Provincial governments rake in big bucks from VLTs, which, in this province, can be located in bars as well as casinos. VLTs have become one of the province’s largest sources of revenue; consequently, governments like VLTs a lot because they’re an alternate to taxation. But of the millions of dollars governments earn each year from VLTs, only a tiny fraction is redirected towards gambling addiction programs. Yet the number of people who have become addicted to gambling is staggering. Some, after digging themselves into a hopeless debt hole, have even committed suicide.

Now the Nova Scotia government is thinking about reducing the number of VLTs in the province, but some members of the legislative assembly (MLAs) are calling for a plebiscite so that Nova Scotians themselves can decide if VLTs should be banned. However, I think that, based on how Nova Scotians rejected the idea of Sunday shopping last fall and how citizens in neighbouring New Brunswick voted again a VLT ban a few years ago, they would vote in favour of keeping them. Moreover, it’s clear the biggest addict of them all is the provincial government, for in its consideration of reducing the number of VLTs in Nova Scotia, it has largely ignored the recommendations of senior advisors on problem gambling.

Where I become conflicted, though, is that, in wanting a ban in VLT, am I tacitly supporting a nanny state? Am I subscribing to the idea that ordinary citizens are incapable of determining what’s good or bad from themselves? In other words, am I encouraging an encroachment on free will because of a (sizeable) minority for whom gambling has become a problem?

In all of this, though, I can’t help but find a great deal of irony. In Nova Scotia, you can’t shop on Sunday; however, you can do anything else, including gambling. So it’s painfully obvious to me that this dichotomy is the result of the government’s own addition to gambling, where Sunday shopping, unlike gambling, would likely have little to no effect on the provincial coffers.

{3} Thoughts on “When Governments Are the Addicts

  1. I’m not against people choosing to gamble. I’m against the government being in the gambling business.

    We’ll never lose state gambing here, though. They managed to tie education funding in to lottery revenue, so anyone who suggests shutting it down is labeled as anti-education.

  2. Wouldn’t you agree that this kind of labelling is a logical fallacy referred to in philosophy as a “forced dilemma,” equivalent to labelling opponents to the war in Iraq as “supporters of terrorists.” If debate on important issues has degenerated to this kind of flawed reasoning, then we’re really in trouble.

    This is a tough issue. On the one hand, I believe in giving individuals choice. That is a fundament of a free society. On the other hand, governments’ addiction to gambling is deplorable. However, governments, ultimately, can be held accountable to the people whereas the private sector cannot. Take alcohol (at least here in Canada): it’s regulated by virtue of being sold via a (provincial) government-run commission.
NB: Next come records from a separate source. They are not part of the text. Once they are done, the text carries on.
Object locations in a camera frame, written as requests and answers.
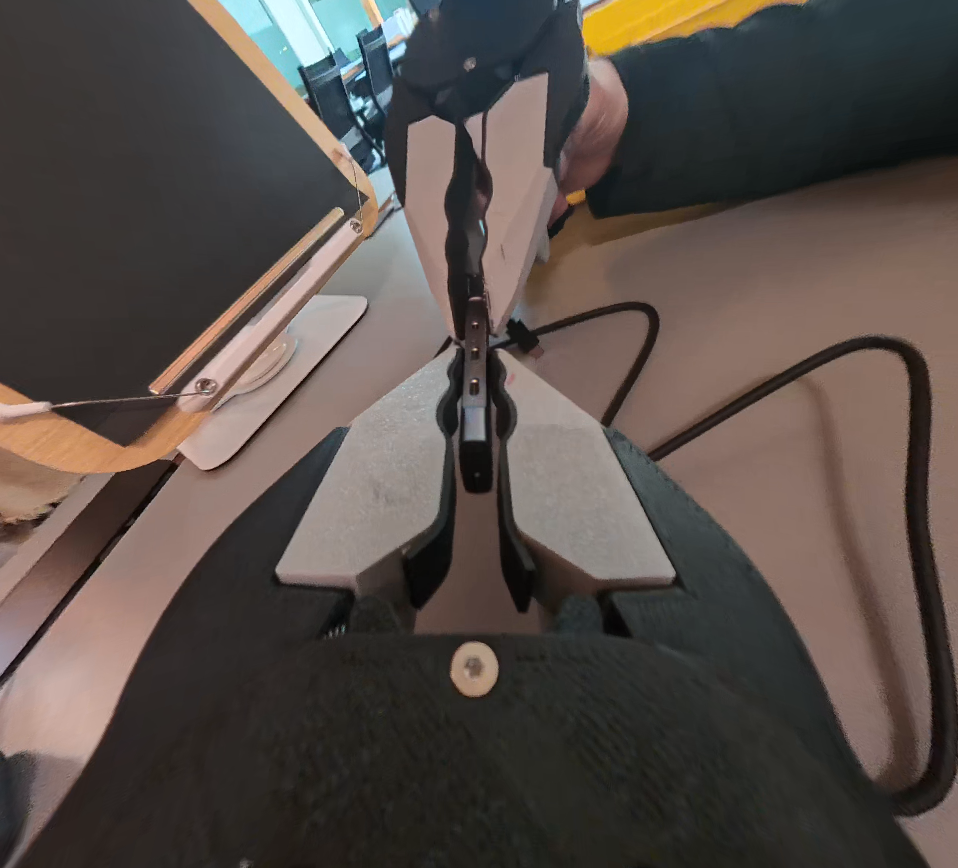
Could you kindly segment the black board on stand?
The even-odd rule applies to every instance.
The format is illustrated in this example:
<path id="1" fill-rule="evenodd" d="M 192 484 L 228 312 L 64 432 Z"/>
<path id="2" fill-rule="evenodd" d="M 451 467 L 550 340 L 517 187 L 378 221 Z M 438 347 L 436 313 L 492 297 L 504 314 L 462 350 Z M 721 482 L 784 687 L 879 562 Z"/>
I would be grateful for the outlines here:
<path id="1" fill-rule="evenodd" d="M 374 229 L 377 198 L 368 177 L 353 169 L 349 153 L 306 107 L 305 101 L 218 0 L 187 1 L 353 186 L 360 200 L 358 210 L 353 216 L 334 210 L 306 234 L 304 241 L 294 246 L 294 256 L 309 256 L 304 268 L 270 299 L 258 315 L 256 328 L 248 334 L 235 335 L 214 359 L 218 363 L 225 357 L 232 368 L 225 372 L 223 380 L 217 381 L 214 393 L 186 398 L 186 402 L 202 402 L 200 408 L 183 411 L 172 407 L 166 410 L 148 432 L 127 446 L 108 442 L 54 411 L 2 422 L 2 449 L 45 467 L 80 475 L 117 472 L 144 466 L 174 450 L 230 395 L 256 358 L 325 287 Z"/>

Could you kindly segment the black office chair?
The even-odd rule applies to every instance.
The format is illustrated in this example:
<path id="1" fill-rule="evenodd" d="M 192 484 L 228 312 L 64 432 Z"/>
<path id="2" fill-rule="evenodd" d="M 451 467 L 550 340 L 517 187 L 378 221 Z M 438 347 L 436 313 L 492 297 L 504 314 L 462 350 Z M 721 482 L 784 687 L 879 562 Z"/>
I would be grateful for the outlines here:
<path id="1" fill-rule="evenodd" d="M 337 141 L 346 143 L 353 130 L 353 113 L 335 55 L 328 55 L 310 65 L 301 65 L 298 73 L 310 108 Z"/>
<path id="2" fill-rule="evenodd" d="M 375 107 L 374 120 L 382 129 L 392 101 L 394 80 L 388 41 L 382 25 L 359 33 L 357 44 L 372 105 Z"/>

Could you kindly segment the person's right hand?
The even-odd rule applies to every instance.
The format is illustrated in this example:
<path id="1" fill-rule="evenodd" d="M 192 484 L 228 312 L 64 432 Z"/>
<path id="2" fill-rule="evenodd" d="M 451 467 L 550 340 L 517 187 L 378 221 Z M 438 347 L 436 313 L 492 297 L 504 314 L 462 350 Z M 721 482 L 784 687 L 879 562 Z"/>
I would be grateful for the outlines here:
<path id="1" fill-rule="evenodd" d="M 596 185 L 612 165 L 629 116 L 626 88 L 610 58 L 589 63 L 588 100 L 558 161 L 557 197 L 549 218 L 550 236 L 570 211 L 568 198 Z"/>

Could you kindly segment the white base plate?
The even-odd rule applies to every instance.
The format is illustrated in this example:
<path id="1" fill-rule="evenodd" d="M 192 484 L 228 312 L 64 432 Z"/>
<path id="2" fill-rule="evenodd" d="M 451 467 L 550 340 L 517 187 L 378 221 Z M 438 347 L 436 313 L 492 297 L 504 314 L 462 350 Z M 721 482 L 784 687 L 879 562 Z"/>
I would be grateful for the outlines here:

At least in theory, some of the profits can be funnelled back into alcohol rehab programs, whereas that would likely be more difficult to achieve were the sale of alcohol be entirely privatized. Hence I believe governments’ close involvement in gambling is necessary.

    There’s a balance there somewhere. I wish it could be found without oversimplying the intentions of proponents on either side of the issue. I prefer having the choice not to gamble as opposed to having the state telling me I can’t gamble.

  3. “Wouldn’t you agree that this kind of labelling is a logical fallacy…”

    Absolutely! That’s what’s so infuriating about it.

    There’s a question in here of how far government should go to protect us from ourselves. They have rules about what drugs we can take, how fast we can drive, and wearing seatbelts. While I might like to shift the line in a few places, that there is such a line is a good idea.

    I like that a few cities in Oregon have finally lifted the ban on social gambling. It’s now legal to play poker for money in private homes throughout the state, and you can even play poker for money in bars and other public places in some cities, as long as the bar isn’t taking a rake.

    I’d like to see the government keep an eye on gambling, without being in the business of gambling. Put a tax on it, if that will help, and funnel that money into recovery programs.